One way that the experiment could be improved would be to carry it out in a room in which the temperature was always constant. This would prevent the rate of reaction being increased if the room temperature did the same or decrease if the temperature fell. Temperature variation was not great enough in the experiment to have a significant enough effect on the results to alter the final conclusions drawn. Room temperature would only have varied by plus or minus 2°C. This would only have changed the rate of reaction enough to have varied the burette reading by plus or minus 0.5mm3.
Other sources of error were caused by human inaccuracies. For instance inaccurate measuring of potato chip size, time and of the various liquids used will have had some effect on the validity of the results. Human error would only have been responsible for a the size of a potato cube being out by approximately plus or minus 2mm3, the timing could only have been inaccurate by plus or minus 1 second and the measurements made of liquids could only have been incorrect by about plus or minus 1ml. These inaccuracies are only large enough to have altered the results by plus or minus 1mm3 and will therefore not have had a large enough effect to change the conclusions made.

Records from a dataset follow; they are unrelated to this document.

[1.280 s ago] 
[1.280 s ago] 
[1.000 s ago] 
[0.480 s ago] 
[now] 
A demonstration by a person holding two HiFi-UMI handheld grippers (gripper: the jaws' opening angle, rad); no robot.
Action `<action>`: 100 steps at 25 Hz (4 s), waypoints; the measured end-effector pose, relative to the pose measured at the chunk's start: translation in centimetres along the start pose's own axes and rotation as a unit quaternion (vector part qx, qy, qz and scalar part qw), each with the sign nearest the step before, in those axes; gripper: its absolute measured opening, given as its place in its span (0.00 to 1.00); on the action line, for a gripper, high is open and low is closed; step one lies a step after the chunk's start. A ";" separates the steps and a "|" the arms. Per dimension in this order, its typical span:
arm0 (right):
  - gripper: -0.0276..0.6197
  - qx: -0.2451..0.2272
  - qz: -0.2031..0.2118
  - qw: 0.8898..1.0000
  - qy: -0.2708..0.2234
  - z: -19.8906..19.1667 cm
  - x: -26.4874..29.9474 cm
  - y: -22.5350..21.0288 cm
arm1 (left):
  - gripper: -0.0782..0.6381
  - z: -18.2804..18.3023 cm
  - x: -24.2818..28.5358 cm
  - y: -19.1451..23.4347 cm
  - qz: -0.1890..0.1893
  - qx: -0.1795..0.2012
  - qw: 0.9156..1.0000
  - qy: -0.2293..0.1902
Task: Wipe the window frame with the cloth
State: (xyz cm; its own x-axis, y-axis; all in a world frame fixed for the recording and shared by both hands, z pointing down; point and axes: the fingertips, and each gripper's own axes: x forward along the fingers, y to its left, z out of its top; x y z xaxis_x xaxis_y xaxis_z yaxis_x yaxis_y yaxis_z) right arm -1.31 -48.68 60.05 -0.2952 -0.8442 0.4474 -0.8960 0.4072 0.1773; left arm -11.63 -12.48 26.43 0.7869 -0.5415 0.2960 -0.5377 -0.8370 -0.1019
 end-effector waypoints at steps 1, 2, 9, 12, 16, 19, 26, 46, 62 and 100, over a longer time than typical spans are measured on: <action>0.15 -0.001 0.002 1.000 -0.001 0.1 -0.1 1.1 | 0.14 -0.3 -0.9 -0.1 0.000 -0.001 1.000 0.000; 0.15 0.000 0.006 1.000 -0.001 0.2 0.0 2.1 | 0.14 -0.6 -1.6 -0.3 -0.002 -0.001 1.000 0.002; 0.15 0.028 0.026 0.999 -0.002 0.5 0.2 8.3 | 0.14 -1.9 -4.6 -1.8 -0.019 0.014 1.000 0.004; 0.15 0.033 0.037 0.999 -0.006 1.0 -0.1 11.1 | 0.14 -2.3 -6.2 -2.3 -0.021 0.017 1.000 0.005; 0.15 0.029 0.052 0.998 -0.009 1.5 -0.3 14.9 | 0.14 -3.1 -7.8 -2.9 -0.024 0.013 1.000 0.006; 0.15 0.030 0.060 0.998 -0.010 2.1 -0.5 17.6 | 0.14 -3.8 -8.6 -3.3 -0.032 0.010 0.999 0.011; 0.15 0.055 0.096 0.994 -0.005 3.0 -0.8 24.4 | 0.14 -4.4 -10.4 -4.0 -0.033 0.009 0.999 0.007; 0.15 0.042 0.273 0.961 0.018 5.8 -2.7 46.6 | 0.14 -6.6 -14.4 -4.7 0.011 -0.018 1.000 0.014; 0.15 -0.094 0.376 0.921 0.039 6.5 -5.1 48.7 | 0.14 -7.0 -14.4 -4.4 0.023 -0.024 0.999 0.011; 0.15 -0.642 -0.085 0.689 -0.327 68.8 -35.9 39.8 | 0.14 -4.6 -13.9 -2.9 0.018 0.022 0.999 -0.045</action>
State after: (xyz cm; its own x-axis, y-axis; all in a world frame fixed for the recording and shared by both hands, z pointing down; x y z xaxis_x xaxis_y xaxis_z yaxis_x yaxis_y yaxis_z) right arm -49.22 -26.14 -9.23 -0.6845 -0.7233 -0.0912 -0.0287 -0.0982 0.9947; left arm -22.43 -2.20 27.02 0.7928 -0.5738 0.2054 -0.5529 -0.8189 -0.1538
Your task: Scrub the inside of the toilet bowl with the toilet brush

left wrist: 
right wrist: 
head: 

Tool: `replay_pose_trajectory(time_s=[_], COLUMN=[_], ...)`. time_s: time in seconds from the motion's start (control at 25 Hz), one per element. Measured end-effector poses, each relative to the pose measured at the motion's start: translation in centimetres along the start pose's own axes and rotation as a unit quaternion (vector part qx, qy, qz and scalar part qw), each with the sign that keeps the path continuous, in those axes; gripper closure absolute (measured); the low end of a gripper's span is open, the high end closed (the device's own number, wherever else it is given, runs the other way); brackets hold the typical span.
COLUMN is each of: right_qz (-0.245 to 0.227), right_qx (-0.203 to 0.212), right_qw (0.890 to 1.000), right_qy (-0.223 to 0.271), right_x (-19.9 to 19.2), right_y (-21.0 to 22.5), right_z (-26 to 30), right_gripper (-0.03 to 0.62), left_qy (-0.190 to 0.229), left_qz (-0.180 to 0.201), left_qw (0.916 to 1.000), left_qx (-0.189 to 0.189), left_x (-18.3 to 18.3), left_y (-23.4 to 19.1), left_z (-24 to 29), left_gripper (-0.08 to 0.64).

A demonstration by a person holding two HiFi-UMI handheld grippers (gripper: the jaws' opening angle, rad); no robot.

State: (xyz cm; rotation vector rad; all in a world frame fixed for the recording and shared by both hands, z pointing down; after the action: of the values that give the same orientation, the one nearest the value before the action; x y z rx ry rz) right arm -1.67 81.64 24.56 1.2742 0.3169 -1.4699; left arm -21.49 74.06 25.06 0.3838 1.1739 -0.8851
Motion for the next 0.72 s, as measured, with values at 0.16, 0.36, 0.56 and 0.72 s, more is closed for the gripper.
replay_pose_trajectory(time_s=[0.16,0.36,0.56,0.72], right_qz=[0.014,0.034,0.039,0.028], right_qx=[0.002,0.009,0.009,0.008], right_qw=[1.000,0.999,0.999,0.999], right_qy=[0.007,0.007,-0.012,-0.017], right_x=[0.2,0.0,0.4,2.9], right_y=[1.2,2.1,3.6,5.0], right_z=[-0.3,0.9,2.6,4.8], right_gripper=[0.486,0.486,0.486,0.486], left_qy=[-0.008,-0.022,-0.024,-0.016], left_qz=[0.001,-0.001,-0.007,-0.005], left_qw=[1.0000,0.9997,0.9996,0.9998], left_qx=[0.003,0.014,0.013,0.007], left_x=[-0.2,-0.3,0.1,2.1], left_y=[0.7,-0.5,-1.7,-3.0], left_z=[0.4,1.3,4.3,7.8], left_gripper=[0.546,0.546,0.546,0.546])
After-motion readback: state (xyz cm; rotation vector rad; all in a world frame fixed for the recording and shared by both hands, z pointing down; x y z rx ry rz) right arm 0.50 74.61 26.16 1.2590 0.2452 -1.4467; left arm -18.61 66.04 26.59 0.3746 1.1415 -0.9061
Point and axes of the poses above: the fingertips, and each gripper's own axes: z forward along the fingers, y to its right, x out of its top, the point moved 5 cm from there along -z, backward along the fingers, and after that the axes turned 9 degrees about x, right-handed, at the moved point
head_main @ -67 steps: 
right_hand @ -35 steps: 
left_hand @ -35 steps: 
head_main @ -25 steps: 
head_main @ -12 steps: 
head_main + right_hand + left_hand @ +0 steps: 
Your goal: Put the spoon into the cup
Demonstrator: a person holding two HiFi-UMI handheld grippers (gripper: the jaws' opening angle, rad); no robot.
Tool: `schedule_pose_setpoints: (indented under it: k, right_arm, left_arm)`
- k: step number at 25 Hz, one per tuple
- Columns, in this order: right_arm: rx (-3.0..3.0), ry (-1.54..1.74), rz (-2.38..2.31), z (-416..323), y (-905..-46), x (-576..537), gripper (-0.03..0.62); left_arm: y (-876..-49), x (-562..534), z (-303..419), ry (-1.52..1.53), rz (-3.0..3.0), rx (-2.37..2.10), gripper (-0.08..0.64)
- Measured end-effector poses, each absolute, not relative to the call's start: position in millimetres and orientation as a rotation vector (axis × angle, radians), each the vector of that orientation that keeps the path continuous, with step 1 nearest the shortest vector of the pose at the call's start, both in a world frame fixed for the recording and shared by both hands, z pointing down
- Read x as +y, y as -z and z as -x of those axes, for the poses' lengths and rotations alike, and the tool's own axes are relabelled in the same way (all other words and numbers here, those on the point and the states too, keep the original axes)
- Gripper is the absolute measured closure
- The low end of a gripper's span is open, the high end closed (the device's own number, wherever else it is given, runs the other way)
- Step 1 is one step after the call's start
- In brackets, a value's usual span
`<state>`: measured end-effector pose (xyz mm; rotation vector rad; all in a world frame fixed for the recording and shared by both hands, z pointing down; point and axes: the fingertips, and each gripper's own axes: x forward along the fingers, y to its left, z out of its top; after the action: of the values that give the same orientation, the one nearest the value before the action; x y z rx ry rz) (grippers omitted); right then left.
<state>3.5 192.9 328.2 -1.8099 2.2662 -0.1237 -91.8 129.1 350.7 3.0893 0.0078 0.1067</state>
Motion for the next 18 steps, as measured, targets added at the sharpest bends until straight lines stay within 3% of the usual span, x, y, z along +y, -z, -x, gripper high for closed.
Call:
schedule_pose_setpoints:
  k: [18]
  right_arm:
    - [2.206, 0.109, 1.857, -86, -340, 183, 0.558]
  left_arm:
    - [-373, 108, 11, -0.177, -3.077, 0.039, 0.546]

To help eliminate the effect of human error on the results the tests could be repeated for more than three times. Using the results from a larger number of repeat tests to calculate averages would minimize the effect of mistakes such as inaccurate timing and measuring.
To provide additional evidence to support the conclusion the experiment could be repeated with a larger variation in inhibitor concentration. In particular using concentrations of copper sulphate solution lower than 0.2mols to lessen the large gap between the amount of oxygen produced when copper sulphate is and is not present. As well as using lower substrate concentrations the substrate and enzyme concentrations could be increased. This would lead to a greater production of oxygen and make the volume measurements more accurate.